PROMPT — Return the number of lines below with "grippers" in them, and nothing else.

EXERCISE DATA —
☆ ☆ ☆

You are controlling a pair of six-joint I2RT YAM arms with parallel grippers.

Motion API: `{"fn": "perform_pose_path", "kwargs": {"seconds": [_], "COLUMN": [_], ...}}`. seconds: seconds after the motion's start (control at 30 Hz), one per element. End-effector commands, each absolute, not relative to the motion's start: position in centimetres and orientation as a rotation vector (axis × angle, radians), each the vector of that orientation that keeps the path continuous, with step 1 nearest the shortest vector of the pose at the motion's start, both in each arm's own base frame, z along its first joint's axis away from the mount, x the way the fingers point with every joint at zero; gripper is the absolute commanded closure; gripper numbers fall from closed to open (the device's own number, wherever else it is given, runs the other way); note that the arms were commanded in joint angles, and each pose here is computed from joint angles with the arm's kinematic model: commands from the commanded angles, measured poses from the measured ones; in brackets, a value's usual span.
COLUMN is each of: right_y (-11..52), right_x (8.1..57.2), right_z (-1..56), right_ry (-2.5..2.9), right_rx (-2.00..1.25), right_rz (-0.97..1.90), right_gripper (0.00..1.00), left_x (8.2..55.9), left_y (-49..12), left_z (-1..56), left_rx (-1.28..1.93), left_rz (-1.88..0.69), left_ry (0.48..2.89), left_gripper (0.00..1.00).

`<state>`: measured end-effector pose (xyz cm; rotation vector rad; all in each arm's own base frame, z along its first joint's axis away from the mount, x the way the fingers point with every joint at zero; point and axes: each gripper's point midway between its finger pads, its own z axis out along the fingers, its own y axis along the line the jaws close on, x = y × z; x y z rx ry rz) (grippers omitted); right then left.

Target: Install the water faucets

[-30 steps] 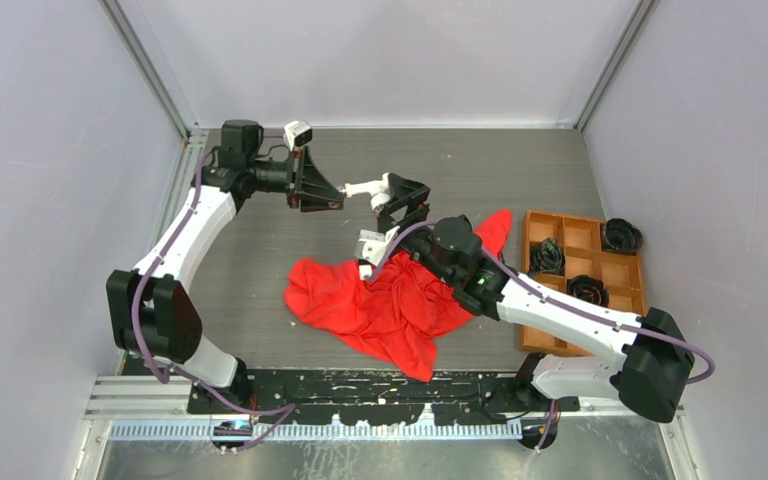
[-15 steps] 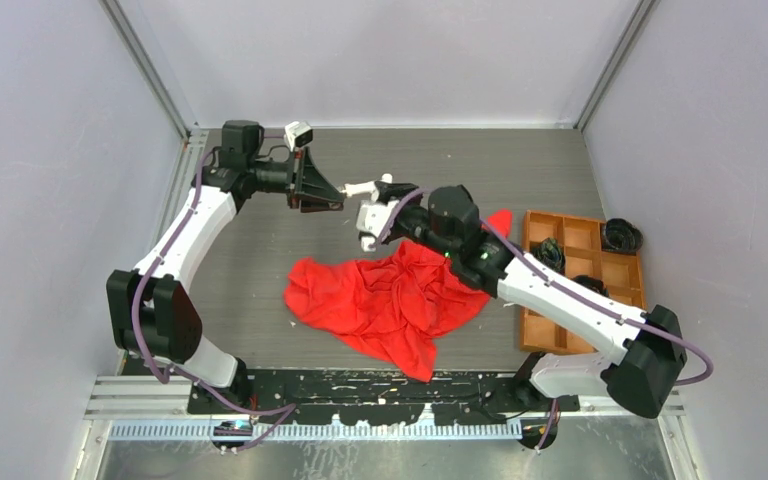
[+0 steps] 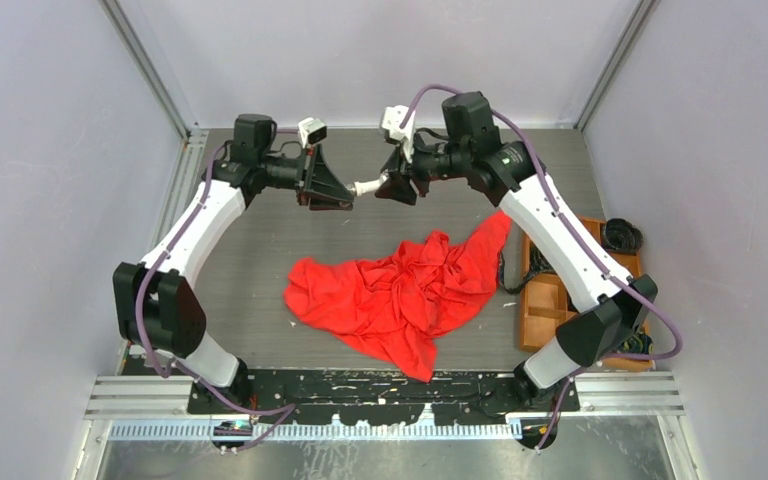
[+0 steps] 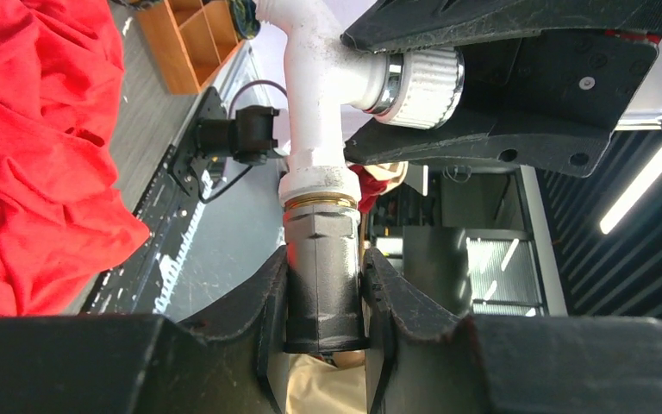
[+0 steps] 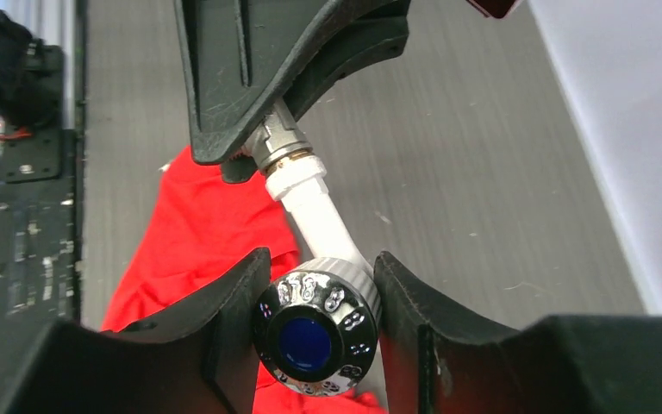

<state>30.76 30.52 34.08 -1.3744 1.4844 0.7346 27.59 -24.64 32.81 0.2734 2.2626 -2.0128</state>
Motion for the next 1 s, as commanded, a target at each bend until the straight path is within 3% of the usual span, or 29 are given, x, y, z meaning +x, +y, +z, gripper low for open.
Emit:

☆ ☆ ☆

RESULT OF THE TASK — 2